_Problem to solve_
Write down exactly the lines of the listing below, beginning with the one containing "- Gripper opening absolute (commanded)" and closing with the final line.

_Information provided_
[Start of Attachment]
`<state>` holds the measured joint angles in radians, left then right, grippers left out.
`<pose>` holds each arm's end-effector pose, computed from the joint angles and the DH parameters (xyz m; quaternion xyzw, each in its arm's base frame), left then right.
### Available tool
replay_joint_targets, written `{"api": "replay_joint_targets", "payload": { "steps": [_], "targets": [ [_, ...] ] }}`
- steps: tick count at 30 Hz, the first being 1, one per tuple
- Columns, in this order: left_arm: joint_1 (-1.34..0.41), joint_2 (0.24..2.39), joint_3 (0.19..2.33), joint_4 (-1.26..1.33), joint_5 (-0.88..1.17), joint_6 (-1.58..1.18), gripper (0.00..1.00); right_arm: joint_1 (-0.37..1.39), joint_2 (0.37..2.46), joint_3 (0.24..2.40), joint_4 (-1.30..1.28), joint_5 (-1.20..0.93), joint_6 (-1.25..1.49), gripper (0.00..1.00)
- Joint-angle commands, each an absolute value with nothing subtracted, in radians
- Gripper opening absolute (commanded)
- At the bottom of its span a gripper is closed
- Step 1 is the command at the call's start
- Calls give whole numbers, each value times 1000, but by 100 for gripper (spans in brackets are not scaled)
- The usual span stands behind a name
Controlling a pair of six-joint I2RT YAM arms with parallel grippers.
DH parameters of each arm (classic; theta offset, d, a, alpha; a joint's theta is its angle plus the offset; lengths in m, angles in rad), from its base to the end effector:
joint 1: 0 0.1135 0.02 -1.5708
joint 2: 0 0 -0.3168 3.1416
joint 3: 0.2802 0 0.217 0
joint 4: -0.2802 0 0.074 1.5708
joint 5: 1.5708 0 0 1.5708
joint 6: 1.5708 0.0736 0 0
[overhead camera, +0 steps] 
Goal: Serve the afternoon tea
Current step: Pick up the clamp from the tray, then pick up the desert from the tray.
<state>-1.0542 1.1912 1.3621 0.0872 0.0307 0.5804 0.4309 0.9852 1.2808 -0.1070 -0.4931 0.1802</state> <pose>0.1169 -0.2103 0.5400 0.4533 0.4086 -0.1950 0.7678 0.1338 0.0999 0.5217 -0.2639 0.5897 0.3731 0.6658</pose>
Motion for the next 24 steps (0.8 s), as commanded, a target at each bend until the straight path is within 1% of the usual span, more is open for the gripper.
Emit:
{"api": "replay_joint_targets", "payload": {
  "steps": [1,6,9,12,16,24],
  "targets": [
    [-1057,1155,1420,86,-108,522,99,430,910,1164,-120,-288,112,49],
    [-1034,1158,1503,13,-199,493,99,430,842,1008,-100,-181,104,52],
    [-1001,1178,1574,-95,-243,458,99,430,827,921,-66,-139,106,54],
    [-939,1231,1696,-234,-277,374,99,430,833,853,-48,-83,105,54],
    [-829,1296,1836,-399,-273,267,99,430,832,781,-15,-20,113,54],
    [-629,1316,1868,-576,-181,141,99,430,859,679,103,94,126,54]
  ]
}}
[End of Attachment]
_Final answer_
- Gripper opening absolute (commanded)
- At the bottom of its span a gripper is closed
- Step 1 is the command at the call's start
- Calls give whole numbers, each value times 1000, but by 100 for gripper (spans in brackets are not scaled)
- The usual span stands behind a name
Controlling a pair of six-joint I2RT YAM arms with parallel grippers.
DH parameters of each arm (classic; theta offset, d, a, alpha; a joint's theta is its angle plus the offset; lengths in m, angles in rad), from its base to the end effector:
joint 1: 0 0.1135 0.02 -1.5708
joint 2: 0 0 -0.3168 3.1416
joint 3: 0.2802 0 0.217 0
joint 4: -0.2802 0 0.074 1.5708
joint 5: 1.5708 0 0 1.5708
joint 6: 1.5708 0.0736 0 0
[overhead camera, +0 steps] 
Goal: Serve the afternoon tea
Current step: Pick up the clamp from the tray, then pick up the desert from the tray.
<state>-1.0542 1.1912 1.3621 0.0872 0.0307 0.5804 0.4309 0.9852 1.2808 -0.1070 -0.4931 0.1802</state> <pose>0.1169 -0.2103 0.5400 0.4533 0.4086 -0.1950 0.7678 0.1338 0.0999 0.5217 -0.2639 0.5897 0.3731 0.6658</pose>
Motion for the next 24 steps (0.8 s), as commanded, a target at each bend until the straight path is within 1% of the usual span, more is open for the gripper.
Emit:
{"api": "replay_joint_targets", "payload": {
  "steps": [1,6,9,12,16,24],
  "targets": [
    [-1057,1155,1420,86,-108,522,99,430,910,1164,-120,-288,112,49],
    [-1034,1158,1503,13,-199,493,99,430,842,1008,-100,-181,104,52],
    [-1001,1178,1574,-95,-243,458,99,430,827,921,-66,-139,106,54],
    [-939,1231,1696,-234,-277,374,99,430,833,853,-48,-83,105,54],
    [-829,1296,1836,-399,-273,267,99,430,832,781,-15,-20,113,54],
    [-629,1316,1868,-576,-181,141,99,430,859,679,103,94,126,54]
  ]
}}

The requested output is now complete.